Former Wastewater Manager In Hays
Charged With Violating Clean Water Act

FOR IMMEDIATE RELEASE

 

Aug. 13, 2013

WICHITA, KAN. – A former manager of wastewater facilities for the city of Hays, Kan., has been charged with violating the Clean Water Act, U.S. Attorney Barry Grissom said today.

Charles L. Blair, 57, Hays, Kan., is charged with four counts of making false statements about nitrogen levels in the effluent for the City of Hays. In three counts, Blair is alleged to have made false statements in Discharge Monitoring Reports. The reports significantly understated the amount of ammonia nitrogen in the city’s effluent. In another count, Blair is alleged to have falsely stated to agents of the Environmental Protection Agency that he had provided accurate reports to EPA. The crimes are alleged to have occurred in February, March and July 2012 in Hays, Kan.

The Clean Water Act regulates the discharge of pollutants from point sources to waters of the United States. More information on the law is available at:
http://www2.epa.gov/laws-regulations/summary-clean-water-act

If convicted, Blair faces a maximum penalty of two years in federal prison and a fine up to $10,000 on each of the first three counts and a maximum penalty of five years and a fine up to $250,000 on the fourth count.

The Environmental Protection Agency investigated. Assistant U.S. Attorney Matt Treaster is prosecuting.


OTHER INDICTMENTS



Antoine Otano, 23, Wichita, Kan., is charged with one count of possession with intent to distribute cocaine, and one count of unlawful possession of a firearm in furtherance of drug trafficking. The crimes are alleged to have occurred May 25, 2009, in Sedgwick County, Kan.

If convicted, he faces a penalty of not less than five years and not more than 40 years and a fine up to $2 million on the cocaine charge, and a penalty of not less than five years – consecutive to the sentence on the other count – and a fine up to $250,000 on the firearm charge.

The Wichita Police Department and the Drug Enforcement Administration investigated. Special Assistant U.S. Attorney Michelle Jacobs is prosecuting.
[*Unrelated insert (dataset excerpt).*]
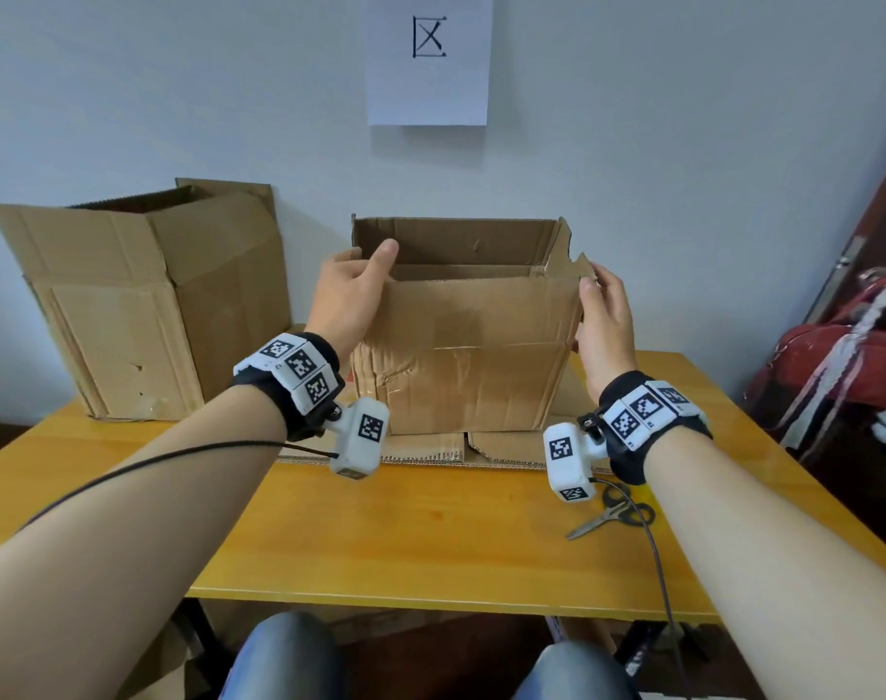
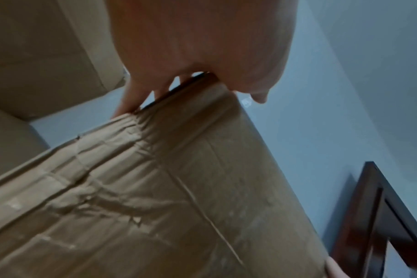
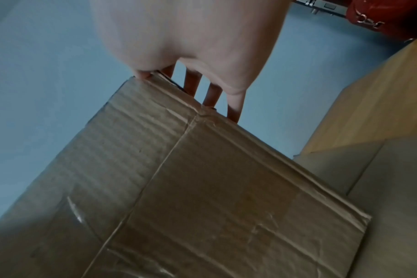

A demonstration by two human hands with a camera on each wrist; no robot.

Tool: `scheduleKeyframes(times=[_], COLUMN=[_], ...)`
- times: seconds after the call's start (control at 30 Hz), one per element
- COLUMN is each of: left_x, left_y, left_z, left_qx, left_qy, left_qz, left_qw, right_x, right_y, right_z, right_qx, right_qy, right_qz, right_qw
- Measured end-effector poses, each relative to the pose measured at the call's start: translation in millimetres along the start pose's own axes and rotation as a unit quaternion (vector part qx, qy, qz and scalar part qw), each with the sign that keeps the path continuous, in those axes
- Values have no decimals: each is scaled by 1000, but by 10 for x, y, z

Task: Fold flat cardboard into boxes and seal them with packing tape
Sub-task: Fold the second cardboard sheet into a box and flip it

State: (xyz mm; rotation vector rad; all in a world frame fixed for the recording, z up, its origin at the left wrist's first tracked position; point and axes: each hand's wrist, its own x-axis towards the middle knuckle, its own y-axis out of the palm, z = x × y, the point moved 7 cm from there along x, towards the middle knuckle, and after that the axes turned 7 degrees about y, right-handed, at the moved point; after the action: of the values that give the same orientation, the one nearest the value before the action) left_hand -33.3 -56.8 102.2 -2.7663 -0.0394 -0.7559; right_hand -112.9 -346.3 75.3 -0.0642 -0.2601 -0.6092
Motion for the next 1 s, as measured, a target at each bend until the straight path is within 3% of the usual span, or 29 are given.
scheduleKeyframes(times=[0.17, 0.47, 0.87, 1.0], left_x=[-6, -81, -138, -157], left_y=[16, 118, 107, 95], left_z=[90, 5, 26, 2], left_qx=[-8, 11, -57, -54], left_qy=[-1, -17, -27, -27], left_qz=[34, 161, 104, 102], left_qw=[999, 987, 993, 993], right_x=[-51, -128, -115, -83], right_y=[74, 8, -103, -112], right_z=[-46, -51, -84, 18], right_qx=[2, -21, -106, -130], right_qy=[49, 33, 69, 51], right_qz=[17, -5, 8, -3], right_qw=[999, 999, 992, 990])
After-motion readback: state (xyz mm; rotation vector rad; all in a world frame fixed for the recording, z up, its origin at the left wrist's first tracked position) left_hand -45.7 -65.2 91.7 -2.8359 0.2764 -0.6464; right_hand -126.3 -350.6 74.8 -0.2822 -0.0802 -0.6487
Eleazar Marquez-Bencomo, 52, Garden City, Kan., is charged with one count of possession with intent to distribute cocaine and two counts of unlawful possession of a firearm in furtherance of a drug trafficking. The crimes are alleged to have occurred Aug. 1, 2013, in Finney County, Kan.
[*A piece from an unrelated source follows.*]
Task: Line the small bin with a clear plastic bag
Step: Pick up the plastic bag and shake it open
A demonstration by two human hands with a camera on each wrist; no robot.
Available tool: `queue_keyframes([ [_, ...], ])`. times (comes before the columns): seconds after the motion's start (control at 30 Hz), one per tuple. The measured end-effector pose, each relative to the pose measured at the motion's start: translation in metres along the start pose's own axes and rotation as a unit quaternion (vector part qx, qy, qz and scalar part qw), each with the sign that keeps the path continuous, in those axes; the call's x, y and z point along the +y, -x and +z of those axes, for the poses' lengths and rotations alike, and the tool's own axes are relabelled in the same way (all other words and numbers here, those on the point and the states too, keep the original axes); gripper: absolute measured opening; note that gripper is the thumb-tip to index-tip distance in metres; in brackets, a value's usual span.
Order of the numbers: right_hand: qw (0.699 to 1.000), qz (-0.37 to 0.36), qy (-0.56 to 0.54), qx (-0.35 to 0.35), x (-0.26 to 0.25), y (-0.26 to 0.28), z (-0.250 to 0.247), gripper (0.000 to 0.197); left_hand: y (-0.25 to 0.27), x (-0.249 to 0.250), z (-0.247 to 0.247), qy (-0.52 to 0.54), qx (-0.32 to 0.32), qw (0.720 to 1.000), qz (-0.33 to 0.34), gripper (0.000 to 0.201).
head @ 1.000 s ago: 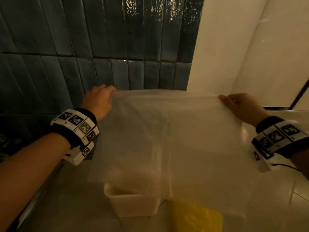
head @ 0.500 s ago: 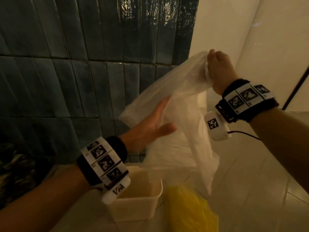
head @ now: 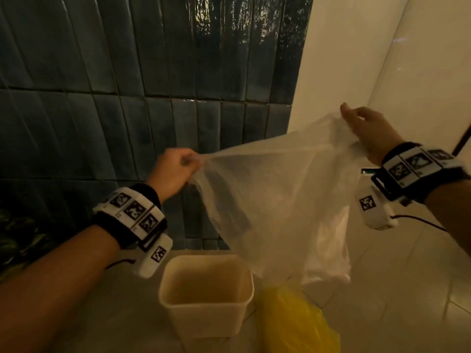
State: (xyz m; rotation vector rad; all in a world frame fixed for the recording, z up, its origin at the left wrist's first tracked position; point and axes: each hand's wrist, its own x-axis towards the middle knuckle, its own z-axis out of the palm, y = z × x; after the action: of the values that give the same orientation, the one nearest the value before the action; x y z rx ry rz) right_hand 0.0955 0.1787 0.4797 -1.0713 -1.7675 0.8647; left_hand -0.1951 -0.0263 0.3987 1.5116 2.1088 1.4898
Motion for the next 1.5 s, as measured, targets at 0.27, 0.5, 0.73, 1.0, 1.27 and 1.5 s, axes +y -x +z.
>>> queue_keyframes([
  [0.27, 0.95, -0.05, 0.222, -0.214, 0.004, 0.016, 0.017, 0.066, -0.022, 0.015, -0.05, 0.043, 0.077, 0.994, -0.064, 0.016],
  [0.5, 0.89, -0.111, 0.391, -0.206, 0.004, 0.003, 0.036, 0.055, -0.03, 0.028, -0.08, 0.184, 0.095, 0.973, -0.103, 0.015],
  [0.73, 0.952, -0.127, 0.268, -0.078, -0.007, 0.0, 0.048, 0.029, -0.04, 0.039, -0.1, 0.168, 0.154, 0.972, -0.064, 0.024],
  [1.0, 0.99, -0.077, -0.033, -0.113, 0.021, -0.008, 0.07, 0.059, -0.06, 0.051, -0.1, 0.157, 0.182, 0.97, -0.032, 0.027],
  [1.27, 0.934, -0.031, 0.22, -0.278, 0.064, -0.011, 0.1, 0.087, -0.073, 0.056, -0.07, 0.092, 0.175, 0.98, 0.018, 0.031],
  [1.5, 0.939, -0.118, 0.019, -0.322, -0.01, 0.002, 0.139, 0.102, -0.071, 0.077, -0.029, -0.049, -0.016, 0.995, 0.083, 0.02],
])
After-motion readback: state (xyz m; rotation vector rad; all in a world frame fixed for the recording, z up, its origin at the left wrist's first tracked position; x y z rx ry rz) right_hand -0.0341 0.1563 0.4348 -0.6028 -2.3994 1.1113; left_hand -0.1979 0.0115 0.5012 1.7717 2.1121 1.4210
If convicted, he faces a penalty of not less than five years and not more than 40 years and a fine up to $2 million on the cocaine charge, and a penalty of not less than five years – consecutive to the sentence on the other count – and a fine up to $250,000 on each firearm count. The Finney County Sheriff’s Department, the Garden City Police Department and the Drug Enforcement Administration investigated. Special Assistant U.S. Attorney Michelle Jacobs is prosecuting.

Amos Becknell, 33, Wichita, Kan., is charged in a superseding indictment with one count of possession with intent to distribute cocaine, one count of unlawful possession of a firearm in furtherance of drug trafficking and three counts of unlawful possession of a firearm after a felony conviction. The crimes are alleged to have occurred April 1, 2011, in Sedgwick County, Kan.
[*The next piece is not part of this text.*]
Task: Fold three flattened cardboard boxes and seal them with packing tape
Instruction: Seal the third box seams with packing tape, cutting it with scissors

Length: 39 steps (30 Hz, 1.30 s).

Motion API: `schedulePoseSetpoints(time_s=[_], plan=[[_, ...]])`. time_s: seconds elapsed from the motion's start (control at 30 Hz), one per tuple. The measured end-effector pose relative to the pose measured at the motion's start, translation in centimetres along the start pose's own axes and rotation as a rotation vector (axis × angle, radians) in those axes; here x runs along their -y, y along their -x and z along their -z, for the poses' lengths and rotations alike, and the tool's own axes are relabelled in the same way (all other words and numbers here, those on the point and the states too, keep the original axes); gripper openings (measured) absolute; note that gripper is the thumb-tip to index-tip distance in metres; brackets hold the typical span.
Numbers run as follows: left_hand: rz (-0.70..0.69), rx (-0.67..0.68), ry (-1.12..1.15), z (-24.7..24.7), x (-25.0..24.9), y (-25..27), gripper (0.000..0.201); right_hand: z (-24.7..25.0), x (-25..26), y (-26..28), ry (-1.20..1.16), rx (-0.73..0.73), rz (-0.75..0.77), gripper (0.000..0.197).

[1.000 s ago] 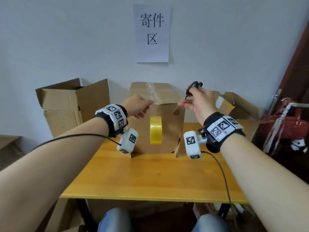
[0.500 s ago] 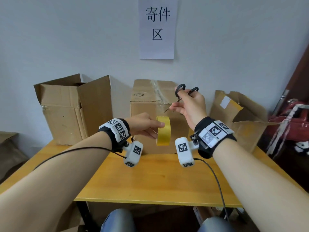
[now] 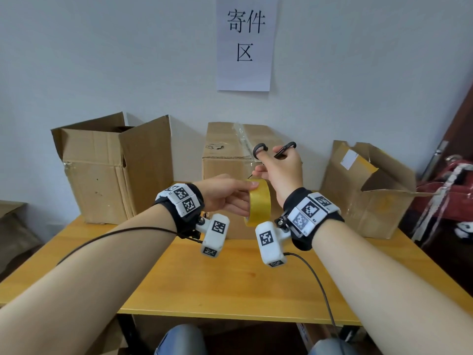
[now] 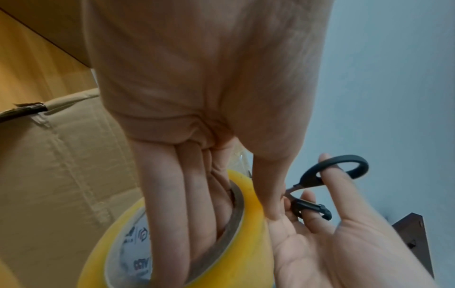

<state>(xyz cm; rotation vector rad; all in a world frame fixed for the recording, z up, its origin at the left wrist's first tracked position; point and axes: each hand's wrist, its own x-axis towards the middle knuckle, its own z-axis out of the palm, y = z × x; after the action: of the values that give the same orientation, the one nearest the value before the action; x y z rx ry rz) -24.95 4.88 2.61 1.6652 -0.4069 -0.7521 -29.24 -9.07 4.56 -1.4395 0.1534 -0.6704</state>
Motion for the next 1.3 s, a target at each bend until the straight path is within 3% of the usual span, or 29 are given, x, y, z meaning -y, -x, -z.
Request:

If convicted, he faces a maximum penalty of 20 years and a fine up to $1 million on the cocaine count, a penalty of not less than five years, consecutive to the sentence on the cocaine count, and a fine up to $250,000 on the charge of possessing a firearm in furtherance of drug trafficking, and a maximum penalty of 10 years and a fine up to $250,000 on each of the charges on unlawful possession of a firearm after a felony conviction. The Wichita Police Department investigated. Special Assistant U.S. Attorney Michelle Jacobs is prosecuting.

Troy D. Benton, 43, Liebenthal, Kan., is charged with one count of possession with intent to distribute methamphetamine and one count of unlawful possession of a firearm after a felony conviction. The crimes are alleged to have occurred July 4, 2013, in Ellis County, Kan.

If convicted, he faces a penalty of not less than five years and not more than 40 years and a fine up to $2 million on the drug charge and a maximum penalty of 10 years and a fine up to $250,000 on the firearm charge. The Ellis County Sheriff’s Office investigated. Assistant U.S. Attorney Matt Treaster is prosecuting.

In all cases, defendants are presumed innocent until and unless proven guilty. The indictments merely contain allegations of criminal conduct.